» Activity: From the material beneath, pull every line with the word "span".

━━━━━━

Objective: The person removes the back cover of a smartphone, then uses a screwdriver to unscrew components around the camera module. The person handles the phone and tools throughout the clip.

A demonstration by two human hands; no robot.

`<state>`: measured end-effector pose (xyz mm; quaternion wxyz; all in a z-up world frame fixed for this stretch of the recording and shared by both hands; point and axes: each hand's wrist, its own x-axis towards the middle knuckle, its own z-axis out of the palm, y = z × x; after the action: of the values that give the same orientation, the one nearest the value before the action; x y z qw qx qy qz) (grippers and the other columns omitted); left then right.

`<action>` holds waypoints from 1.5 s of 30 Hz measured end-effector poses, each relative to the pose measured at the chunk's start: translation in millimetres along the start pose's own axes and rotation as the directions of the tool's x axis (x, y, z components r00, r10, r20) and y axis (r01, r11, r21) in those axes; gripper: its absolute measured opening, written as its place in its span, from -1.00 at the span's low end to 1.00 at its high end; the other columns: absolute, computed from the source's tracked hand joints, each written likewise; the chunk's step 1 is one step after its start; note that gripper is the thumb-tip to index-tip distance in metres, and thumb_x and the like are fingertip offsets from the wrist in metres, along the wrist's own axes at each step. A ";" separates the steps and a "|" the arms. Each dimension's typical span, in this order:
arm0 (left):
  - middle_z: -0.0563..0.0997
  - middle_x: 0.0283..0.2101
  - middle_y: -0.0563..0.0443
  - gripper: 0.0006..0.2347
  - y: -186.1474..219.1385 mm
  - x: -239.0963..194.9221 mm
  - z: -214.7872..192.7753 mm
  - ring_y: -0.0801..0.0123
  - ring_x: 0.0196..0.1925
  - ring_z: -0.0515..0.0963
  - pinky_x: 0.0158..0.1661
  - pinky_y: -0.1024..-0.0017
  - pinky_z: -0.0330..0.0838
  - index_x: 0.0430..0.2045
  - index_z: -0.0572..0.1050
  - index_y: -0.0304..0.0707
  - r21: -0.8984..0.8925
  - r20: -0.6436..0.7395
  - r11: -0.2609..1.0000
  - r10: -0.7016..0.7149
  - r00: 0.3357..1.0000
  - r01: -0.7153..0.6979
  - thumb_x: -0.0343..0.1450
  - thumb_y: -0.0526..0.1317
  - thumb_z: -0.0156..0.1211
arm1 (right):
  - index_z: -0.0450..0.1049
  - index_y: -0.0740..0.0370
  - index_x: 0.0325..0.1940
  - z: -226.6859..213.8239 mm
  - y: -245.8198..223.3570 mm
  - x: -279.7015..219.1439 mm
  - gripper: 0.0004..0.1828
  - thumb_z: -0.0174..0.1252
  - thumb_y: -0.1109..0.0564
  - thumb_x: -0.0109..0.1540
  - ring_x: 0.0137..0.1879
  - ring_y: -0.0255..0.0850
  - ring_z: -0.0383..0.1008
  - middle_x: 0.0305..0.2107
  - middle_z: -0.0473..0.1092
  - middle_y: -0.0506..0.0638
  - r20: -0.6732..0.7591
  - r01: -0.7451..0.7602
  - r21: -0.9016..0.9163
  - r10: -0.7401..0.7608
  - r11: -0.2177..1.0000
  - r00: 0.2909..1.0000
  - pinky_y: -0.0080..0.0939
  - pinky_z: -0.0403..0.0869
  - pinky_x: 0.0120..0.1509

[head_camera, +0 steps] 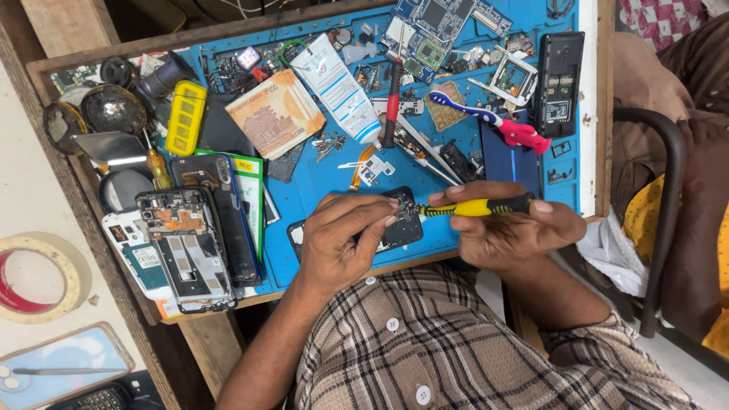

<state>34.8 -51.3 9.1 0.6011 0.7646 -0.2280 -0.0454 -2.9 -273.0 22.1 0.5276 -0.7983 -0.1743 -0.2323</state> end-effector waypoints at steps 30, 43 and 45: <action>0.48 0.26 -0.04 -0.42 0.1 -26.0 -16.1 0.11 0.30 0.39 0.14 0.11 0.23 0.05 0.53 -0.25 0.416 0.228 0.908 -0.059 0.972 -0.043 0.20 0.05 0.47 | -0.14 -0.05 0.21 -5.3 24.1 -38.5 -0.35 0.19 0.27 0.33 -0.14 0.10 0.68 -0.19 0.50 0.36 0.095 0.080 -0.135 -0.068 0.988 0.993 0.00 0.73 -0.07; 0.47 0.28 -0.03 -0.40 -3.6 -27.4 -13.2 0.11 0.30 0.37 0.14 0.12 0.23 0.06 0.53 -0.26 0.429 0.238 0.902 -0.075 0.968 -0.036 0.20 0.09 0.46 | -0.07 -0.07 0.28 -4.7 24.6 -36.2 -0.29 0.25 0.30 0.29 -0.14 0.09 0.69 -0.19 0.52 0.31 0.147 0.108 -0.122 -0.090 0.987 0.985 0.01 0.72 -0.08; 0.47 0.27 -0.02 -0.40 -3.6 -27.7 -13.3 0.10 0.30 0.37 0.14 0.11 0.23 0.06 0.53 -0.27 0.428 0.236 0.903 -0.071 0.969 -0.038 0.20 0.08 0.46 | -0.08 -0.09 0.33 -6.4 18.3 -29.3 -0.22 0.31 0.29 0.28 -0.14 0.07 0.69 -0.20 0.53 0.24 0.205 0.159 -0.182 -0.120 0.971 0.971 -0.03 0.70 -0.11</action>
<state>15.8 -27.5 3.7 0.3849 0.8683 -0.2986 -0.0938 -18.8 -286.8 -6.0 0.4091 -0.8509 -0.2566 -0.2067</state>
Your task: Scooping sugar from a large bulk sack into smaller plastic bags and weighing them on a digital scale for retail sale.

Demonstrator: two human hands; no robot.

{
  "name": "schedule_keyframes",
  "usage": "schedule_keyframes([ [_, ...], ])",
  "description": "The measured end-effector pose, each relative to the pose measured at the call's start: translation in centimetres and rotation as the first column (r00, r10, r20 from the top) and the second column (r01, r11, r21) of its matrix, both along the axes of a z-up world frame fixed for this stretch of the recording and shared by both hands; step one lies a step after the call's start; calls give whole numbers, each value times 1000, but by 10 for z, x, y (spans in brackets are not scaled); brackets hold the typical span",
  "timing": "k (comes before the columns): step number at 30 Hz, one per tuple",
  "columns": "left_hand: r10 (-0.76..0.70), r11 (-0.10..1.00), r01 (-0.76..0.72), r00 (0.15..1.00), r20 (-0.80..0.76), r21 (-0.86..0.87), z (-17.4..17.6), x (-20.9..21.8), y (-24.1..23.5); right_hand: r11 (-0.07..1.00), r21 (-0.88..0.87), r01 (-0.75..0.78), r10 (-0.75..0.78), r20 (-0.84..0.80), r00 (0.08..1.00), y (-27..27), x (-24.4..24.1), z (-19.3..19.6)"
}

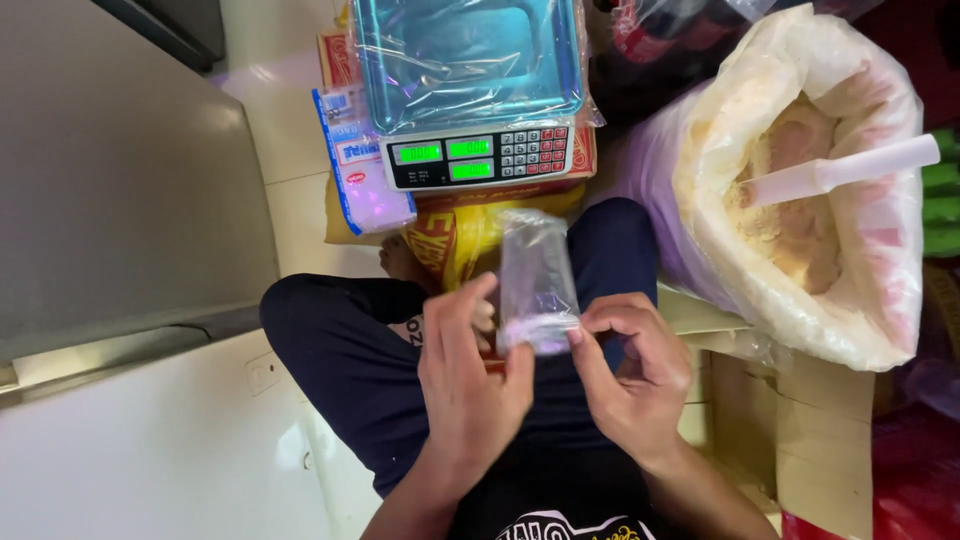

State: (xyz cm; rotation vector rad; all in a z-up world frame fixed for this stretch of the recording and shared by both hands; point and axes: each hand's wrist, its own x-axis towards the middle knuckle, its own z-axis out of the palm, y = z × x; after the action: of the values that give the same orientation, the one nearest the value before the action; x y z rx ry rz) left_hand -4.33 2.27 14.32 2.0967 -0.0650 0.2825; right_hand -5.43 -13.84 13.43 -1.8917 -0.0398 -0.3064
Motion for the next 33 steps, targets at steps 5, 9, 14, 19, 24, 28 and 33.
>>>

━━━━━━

» Answer below:
`<action>` holds waypoints from 1.5 s of 30 Hz measured end-effector poses, each relative to the pose measured at the chunk's start: translation in millimetres along the start pose's own axes and rotation as the directions of the tool's x axis (x, y, z components r00, r10, r20) and y axis (r01, r11, r21) in those axes; gripper: its absolute measured opening, written as its place in its span, from -1.00 at the span's low end to 1.00 at its high end; the other columns: absolute, computed from the source's tracked hand joints, each written likewise; the chunk's step 1 is one step after its start; note that gripper is the thumb-tip to index-tip distance in metres, and thumb_x and the like are fingertip offsets from the wrist in metres, along the wrist's own axes at each step. A ";" separates the steps and a "|" the arms. Each dimension's typical span, in this order:
  "description": "The measured end-effector pose, each relative to the pose measured at the call's start: translation in centimetres and rotation as the first column (r00, r10, r20 from the top) and the second column (r01, r11, r21) of its matrix, both along the axes of a z-up world frame fixed for this stretch of the recording and shared by both hands; step one lies a step after the call's start; calls give whole numbers, each value times 1000, but by 10 for z, x, y (spans in brackets are not scaled); brackets hold the typical span",

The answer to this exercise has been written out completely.